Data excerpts
/---

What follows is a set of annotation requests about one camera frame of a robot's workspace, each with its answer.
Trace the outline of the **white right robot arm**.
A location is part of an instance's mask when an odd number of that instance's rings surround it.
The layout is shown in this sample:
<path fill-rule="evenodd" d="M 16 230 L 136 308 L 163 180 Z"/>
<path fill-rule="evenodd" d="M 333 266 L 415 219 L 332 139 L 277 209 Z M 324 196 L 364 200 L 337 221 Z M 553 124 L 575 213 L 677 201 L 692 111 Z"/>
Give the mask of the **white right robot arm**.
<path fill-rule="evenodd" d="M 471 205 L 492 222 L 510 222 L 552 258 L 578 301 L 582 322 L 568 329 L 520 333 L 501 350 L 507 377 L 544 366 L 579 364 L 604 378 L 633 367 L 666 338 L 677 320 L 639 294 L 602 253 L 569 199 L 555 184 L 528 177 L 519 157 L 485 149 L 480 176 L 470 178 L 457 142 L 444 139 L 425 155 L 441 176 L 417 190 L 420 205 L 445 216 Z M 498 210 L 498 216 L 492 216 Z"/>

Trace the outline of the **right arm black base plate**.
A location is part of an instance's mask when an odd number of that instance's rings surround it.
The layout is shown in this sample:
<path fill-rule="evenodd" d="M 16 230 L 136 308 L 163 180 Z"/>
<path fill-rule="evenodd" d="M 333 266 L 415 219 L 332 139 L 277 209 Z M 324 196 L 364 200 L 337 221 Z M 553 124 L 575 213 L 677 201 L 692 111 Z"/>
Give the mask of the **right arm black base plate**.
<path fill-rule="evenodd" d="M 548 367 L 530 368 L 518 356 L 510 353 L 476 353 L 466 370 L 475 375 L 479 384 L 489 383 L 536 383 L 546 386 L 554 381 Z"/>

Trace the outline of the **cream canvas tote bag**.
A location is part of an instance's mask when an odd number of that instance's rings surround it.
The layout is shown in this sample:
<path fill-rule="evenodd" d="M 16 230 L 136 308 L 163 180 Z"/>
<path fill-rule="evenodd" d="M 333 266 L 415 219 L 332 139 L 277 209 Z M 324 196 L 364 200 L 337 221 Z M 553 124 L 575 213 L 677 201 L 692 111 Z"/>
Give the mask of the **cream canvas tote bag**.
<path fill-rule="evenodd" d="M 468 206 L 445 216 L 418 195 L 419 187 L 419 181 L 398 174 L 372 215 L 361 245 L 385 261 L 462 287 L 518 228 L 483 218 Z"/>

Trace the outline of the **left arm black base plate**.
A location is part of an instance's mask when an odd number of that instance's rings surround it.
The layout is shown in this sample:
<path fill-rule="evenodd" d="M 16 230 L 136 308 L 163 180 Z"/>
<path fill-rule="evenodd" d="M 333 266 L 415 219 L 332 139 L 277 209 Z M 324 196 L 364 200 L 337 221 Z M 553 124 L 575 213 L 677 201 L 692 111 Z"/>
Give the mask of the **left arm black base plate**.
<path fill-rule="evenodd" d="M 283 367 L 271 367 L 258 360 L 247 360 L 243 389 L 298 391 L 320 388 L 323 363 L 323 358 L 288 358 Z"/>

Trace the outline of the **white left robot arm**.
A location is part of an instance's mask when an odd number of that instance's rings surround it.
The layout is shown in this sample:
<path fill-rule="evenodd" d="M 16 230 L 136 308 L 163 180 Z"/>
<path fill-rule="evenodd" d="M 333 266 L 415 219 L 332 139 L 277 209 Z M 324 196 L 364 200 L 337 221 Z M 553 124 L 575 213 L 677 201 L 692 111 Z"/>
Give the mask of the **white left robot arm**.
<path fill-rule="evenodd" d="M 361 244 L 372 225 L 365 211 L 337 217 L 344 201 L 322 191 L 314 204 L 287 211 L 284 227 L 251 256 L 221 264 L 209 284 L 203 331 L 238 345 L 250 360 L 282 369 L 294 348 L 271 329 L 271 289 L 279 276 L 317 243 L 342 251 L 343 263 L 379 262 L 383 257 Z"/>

\---

Exercise details
The response has to give back every record verbatim.

Result for this exercise
What follows is a set of annotation requests about one camera frame of a robot's workspace, each with its answer.
Trace the outline of the **white right robot arm**.
A location is part of an instance's mask when an odd number of that instance's rings surround it.
The layout is shown in this sample:
<path fill-rule="evenodd" d="M 16 230 L 136 308 L 163 180 Z"/>
<path fill-rule="evenodd" d="M 333 266 L 415 219 L 332 139 L 277 209 Z M 324 196 L 364 200 L 337 221 Z M 553 124 L 575 213 L 677 201 L 692 111 Z"/>
Give the mask of the **white right robot arm**.
<path fill-rule="evenodd" d="M 471 205 L 492 222 L 510 222 L 552 258 L 578 301 L 582 322 L 568 329 L 520 333 L 501 350 L 507 377 L 544 366 L 579 364 L 604 378 L 633 367 L 666 338 L 677 320 L 639 294 L 602 253 L 569 199 L 555 184 L 528 177 L 519 157 L 485 149 L 480 176 L 470 178 L 457 142 L 444 139 L 425 155 L 441 176 L 417 190 L 420 205 L 445 216 Z M 498 210 L 498 216 L 492 216 Z"/>

Trace the outline of the **right arm black base plate**.
A location is part of an instance's mask when an odd number of that instance's rings surround it.
The layout is shown in this sample:
<path fill-rule="evenodd" d="M 16 230 L 136 308 L 163 180 Z"/>
<path fill-rule="evenodd" d="M 333 266 L 415 219 L 332 139 L 277 209 Z M 324 196 L 364 200 L 337 221 Z M 553 124 L 575 213 L 677 201 L 692 111 Z"/>
Give the mask of the **right arm black base plate**.
<path fill-rule="evenodd" d="M 548 367 L 530 368 L 518 356 L 510 353 L 476 353 L 466 370 L 475 375 L 479 384 L 489 383 L 536 383 L 546 386 L 554 381 Z"/>

Trace the outline of the **cream canvas tote bag**.
A location is part of an instance's mask when an odd number of that instance's rings surround it.
The layout is shown in this sample:
<path fill-rule="evenodd" d="M 16 230 L 136 308 L 163 180 Z"/>
<path fill-rule="evenodd" d="M 333 266 L 415 219 L 332 139 L 277 209 Z M 324 196 L 364 200 L 337 221 Z M 553 124 L 575 213 L 677 201 L 692 111 Z"/>
Give the mask of the **cream canvas tote bag**.
<path fill-rule="evenodd" d="M 468 206 L 445 216 L 418 195 L 419 187 L 419 181 L 398 174 L 372 215 L 361 245 L 385 261 L 462 287 L 518 228 L 483 218 Z"/>

Trace the outline of the **left arm black base plate**.
A location is part of an instance's mask when an odd number of that instance's rings surround it.
The layout is shown in this sample:
<path fill-rule="evenodd" d="M 16 230 L 136 308 L 163 180 Z"/>
<path fill-rule="evenodd" d="M 333 266 L 415 219 L 332 139 L 277 209 Z M 324 196 L 364 200 L 337 221 Z M 553 124 L 575 213 L 677 201 L 692 111 Z"/>
Give the mask of the **left arm black base plate**.
<path fill-rule="evenodd" d="M 283 367 L 271 367 L 258 360 L 247 360 L 243 389 L 298 391 L 320 388 L 323 363 L 323 358 L 288 358 Z"/>

Trace the outline of the **white left robot arm**.
A location is part of an instance's mask when an odd number of that instance's rings surround it.
The layout is shown in this sample:
<path fill-rule="evenodd" d="M 16 230 L 136 308 L 163 180 Z"/>
<path fill-rule="evenodd" d="M 333 266 L 415 219 L 332 139 L 277 209 Z M 324 196 L 364 200 L 337 221 Z M 553 124 L 575 213 L 677 201 L 692 111 Z"/>
Give the mask of the **white left robot arm**.
<path fill-rule="evenodd" d="M 361 244 L 372 225 L 365 211 L 337 217 L 344 201 L 322 191 L 314 204 L 287 211 L 284 227 L 251 256 L 221 264 L 209 284 L 203 331 L 238 345 L 250 360 L 282 369 L 294 348 L 271 329 L 271 289 L 279 276 L 317 243 L 342 251 L 343 263 L 379 262 L 383 257 Z"/>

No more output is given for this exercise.